Observation at 48 and 72 hours after instillation of test item revealed: Cornea-No ulceration or opacity in all the animals; Area of Opacity-Zero in all the animals;Iris:Normal in all the animals.Conjunctivae -Some blood vessels definitely hyperaemic (injected) was observed in animal no. 3 at 48 hours which was recovered to normal at 72 hours observation whereas blood vessels were normal in Animal Numbers 1 and 3 at 48 and 72 hours observation;Chemosis:No swelling was observed in all the animals.
The individual mean score for Animal Nos. 1, 2 and 3at 24, 48, 72 hoursfor Corneal opacity, iris, conjunctiva, chemosis were found 0.00, 0.00, 0.00, 0.00 ; 0.00, 0.00, 0.67, 0.00 and 0.00, 0.00, 0.00, 0.00, respectively.
Under the experimental conditions tested, eye irritation and reversibility of effects on eyes of rabbits was observed at 72 hours.
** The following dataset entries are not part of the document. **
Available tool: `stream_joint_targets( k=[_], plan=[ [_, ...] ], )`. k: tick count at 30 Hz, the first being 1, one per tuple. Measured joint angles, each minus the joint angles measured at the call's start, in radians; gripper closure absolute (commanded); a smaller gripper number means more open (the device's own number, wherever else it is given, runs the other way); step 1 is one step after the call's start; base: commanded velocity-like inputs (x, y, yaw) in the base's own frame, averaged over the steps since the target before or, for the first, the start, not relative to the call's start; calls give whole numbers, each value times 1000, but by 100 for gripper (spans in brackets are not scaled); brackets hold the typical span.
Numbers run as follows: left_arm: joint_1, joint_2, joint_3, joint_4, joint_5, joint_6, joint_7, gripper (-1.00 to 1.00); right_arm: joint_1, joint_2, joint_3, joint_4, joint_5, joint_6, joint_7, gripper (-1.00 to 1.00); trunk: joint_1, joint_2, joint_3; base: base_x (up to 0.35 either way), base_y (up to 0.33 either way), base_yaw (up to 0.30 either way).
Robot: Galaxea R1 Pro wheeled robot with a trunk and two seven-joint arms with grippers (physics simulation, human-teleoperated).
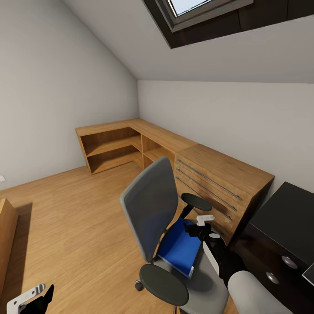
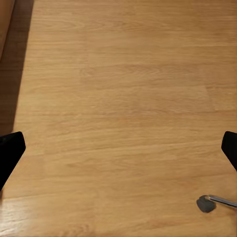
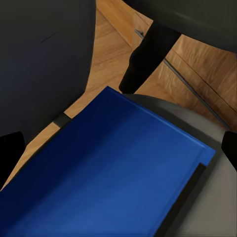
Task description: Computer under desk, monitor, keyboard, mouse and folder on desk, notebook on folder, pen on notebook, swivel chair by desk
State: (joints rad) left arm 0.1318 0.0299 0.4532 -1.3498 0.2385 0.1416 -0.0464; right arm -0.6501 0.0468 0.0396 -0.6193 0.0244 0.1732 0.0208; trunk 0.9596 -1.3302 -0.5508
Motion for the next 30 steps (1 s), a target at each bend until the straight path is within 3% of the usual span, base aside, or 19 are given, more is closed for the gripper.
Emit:
stream_joint_targets(
  k=[6,22,30],
  plan=[
    [0,-1,4,0,1,0,0,-100,0,1,-1,1,5,-3,-1,-100,0,0,0,0,0,0],
    [0,-1,3,0,-1,0,0,-100,0,0,0,34,9,-6,0,-100,61,-112,-58,0,0,123],
    [0,-1,-1,0,-2,2,0,-100,0,-17,0,36,11,-6,1,-100,92,-168,-85,0,0,36]
  ],
)
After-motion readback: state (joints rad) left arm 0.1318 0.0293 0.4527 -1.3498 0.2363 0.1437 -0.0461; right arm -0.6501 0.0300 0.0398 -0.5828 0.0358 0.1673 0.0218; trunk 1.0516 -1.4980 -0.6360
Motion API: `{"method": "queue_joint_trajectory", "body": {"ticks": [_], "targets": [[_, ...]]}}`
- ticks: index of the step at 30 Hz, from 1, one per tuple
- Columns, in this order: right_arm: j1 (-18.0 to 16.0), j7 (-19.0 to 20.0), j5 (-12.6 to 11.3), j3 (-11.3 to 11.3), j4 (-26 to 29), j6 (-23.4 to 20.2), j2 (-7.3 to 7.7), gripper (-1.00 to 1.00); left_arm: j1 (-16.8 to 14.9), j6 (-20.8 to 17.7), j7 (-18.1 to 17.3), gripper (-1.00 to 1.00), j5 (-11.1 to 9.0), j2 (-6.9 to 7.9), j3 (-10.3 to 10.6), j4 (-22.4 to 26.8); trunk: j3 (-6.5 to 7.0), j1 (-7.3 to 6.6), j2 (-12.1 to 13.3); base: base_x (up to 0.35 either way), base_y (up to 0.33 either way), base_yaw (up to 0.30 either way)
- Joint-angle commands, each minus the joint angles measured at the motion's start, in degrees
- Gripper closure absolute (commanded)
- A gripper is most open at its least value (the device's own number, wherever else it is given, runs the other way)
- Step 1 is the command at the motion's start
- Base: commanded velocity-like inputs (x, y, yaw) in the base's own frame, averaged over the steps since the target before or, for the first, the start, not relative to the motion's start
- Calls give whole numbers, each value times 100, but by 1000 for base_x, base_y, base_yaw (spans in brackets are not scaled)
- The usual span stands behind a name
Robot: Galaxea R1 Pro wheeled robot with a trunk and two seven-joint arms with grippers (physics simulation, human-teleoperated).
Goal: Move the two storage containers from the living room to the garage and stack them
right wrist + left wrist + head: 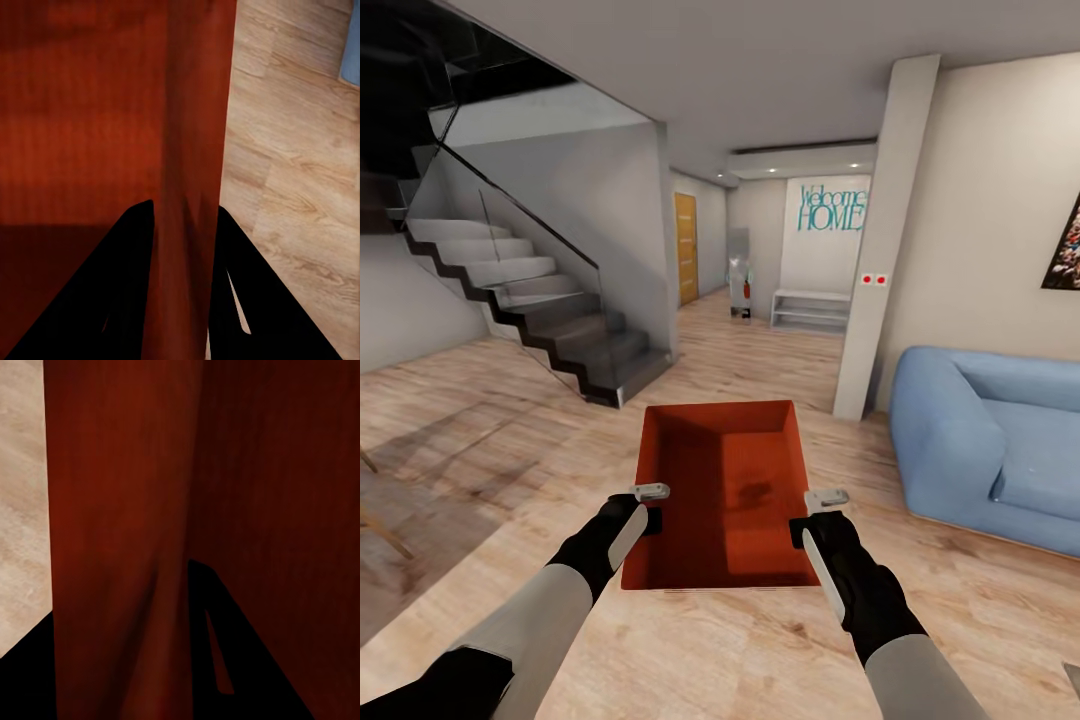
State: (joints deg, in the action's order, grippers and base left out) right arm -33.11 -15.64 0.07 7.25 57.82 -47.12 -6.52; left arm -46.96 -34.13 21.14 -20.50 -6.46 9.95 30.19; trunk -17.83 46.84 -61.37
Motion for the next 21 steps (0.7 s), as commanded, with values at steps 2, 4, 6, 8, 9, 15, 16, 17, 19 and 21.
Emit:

Hence under the experimental test conditions, Benzyl propionate (CAS No. - 122-63-4) is “Non Irritant” to New Zealand White Male rabbit eyes.
In addition to these studies, the experimental study was conducted by ECETOC (ECETOC Technical Report no. 48 (2), 1998) for the functionally similar read across substance n-butyl acetate (CAS: 123-86-4). Study was carried out according to OECD 405 “EYE IRRITATION” Guidelines. 0.1 ml of n-butyl acetate was instilled into the conjunctival sac of 4 New Zealand White rabbits. Observations were made after 1 hour, 4 hours and then 1, 2, 3 and 7 days after instillation of test chemical. The scoring was done according to the Draize method. Conjunctival redness and chemosis was observed in all animals after 1 day of observation. The MMAS (Maximum Modified Average Score) of n-butyl acetate was 7.5 after 1 day of observation. The effects were recovered fully after 7 days and the MMAS scores were 0.0.
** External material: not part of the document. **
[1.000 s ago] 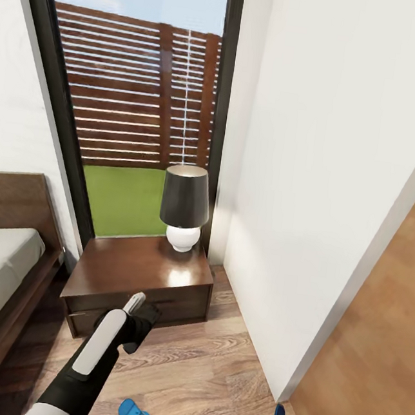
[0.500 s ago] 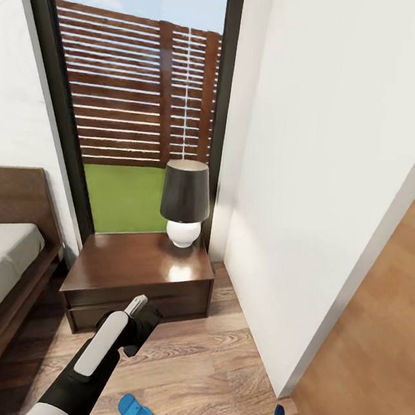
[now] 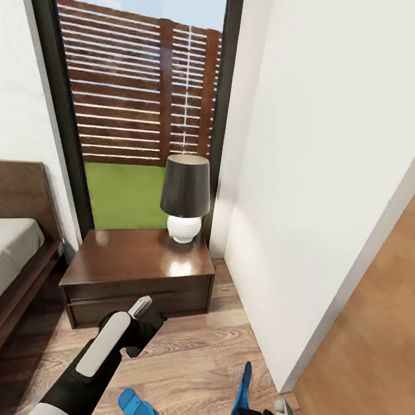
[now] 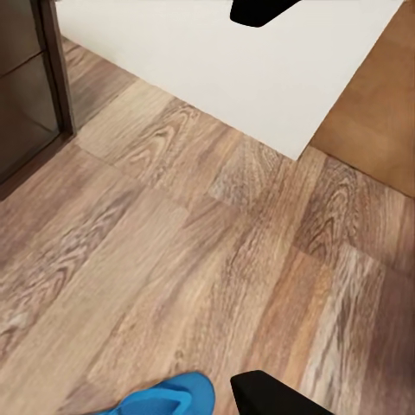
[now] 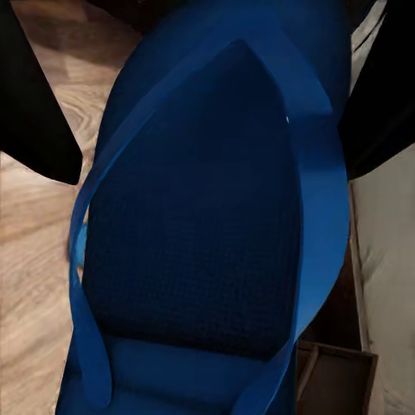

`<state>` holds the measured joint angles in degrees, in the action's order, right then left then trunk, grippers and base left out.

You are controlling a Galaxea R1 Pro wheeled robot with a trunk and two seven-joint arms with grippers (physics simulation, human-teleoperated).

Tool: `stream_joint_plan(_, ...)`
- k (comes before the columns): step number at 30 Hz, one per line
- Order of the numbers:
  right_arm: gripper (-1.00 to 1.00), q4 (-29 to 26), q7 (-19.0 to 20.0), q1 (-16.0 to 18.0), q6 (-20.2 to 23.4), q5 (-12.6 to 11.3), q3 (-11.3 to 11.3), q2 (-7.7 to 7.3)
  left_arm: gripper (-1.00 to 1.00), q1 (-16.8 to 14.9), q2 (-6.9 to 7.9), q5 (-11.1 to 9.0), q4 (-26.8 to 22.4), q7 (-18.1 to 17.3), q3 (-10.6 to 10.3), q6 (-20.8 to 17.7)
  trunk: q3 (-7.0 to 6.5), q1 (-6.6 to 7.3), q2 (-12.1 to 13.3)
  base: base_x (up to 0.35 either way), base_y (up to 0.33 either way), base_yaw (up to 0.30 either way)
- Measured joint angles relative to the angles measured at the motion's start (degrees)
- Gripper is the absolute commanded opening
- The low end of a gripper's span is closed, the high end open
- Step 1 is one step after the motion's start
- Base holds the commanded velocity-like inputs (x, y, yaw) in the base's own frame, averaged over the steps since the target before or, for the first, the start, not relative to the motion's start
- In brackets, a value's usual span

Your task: In the bedroom, move the book from the bed onto either nightstand, and place the two sandals side by side next to the bed.

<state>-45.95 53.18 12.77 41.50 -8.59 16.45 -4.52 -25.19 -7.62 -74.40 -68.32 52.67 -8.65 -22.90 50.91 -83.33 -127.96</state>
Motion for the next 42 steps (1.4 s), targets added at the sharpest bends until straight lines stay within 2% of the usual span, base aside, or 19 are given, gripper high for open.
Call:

Based on the classification of chemicals according to MMAS scores, n-butyl acetate can be considered to be not irritating to rabbit eyes
Moreover, these studies are further supported by the experimental study summarized in Concise International Chemical Assessment Document 64 - BUTYL ACETATES, World Health Organization, Geneva, 2005,for the functionally similar read across substance n-butyl acetate (CAS: 123-86-4). 0.1 ml of n-butyl acetate (123-86-4) was instilled into the eyes of 6 rabbits and the effects were observed. Iritis and minor to moderate conjunctivitis were observed which healed fully within 48 hours, but no corneal damage was observed. A maximum Draize score of 14.7 /110 (occurring at 4 hours) was noted when n-butyl acetate was tested in rabbits. Based on the Draize scores, n-butyl acetate can be considered to be not irritating to eyes.
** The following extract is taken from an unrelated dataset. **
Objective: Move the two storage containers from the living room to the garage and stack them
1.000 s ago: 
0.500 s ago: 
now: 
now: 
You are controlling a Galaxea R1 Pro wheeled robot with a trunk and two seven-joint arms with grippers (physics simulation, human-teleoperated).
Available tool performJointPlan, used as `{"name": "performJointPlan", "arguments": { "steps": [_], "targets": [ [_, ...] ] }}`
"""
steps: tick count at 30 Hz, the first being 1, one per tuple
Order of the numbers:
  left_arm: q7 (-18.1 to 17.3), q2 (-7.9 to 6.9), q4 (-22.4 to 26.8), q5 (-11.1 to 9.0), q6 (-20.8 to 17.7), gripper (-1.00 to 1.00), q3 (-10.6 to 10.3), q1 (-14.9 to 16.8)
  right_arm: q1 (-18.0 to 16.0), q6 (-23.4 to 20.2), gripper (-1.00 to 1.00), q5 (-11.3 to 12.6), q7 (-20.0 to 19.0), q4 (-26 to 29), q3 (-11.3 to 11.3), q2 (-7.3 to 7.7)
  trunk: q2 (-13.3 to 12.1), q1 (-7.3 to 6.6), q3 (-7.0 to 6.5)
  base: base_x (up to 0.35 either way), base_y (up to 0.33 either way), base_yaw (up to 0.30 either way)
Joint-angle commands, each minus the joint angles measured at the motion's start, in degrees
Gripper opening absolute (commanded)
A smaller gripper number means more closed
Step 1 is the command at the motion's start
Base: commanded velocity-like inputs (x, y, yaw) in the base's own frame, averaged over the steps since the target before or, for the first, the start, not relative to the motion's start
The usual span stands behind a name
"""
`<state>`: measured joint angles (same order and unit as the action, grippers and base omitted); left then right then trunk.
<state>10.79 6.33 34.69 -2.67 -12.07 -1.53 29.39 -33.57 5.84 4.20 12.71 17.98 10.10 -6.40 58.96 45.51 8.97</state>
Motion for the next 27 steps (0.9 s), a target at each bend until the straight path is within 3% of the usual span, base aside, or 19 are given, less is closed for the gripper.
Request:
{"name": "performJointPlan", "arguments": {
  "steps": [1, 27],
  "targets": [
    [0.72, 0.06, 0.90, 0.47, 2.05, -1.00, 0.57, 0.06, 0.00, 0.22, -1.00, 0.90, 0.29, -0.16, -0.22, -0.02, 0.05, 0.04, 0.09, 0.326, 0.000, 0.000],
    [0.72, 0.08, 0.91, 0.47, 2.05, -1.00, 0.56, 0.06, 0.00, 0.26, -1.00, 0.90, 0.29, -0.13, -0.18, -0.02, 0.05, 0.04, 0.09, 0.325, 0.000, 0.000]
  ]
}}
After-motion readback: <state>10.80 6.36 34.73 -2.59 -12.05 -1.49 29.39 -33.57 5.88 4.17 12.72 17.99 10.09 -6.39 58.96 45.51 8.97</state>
On the basis of the above available data for the target as well as it read across substances; and by applying the weight of evidence approach, it can be concluded that p-tolyl acetate (CAS No: 140-39-6) can be considered to be not irritating to the eyes and being classified as "Unclassified" as per CLP regulation.
Justification for classification or non-classification
According to CLP Regulation EC No. 1272/2008 and based on the studies of skin and eye irritation, it is concluded that the substance p-tolyl acetate is not classified as skin and eye irritant.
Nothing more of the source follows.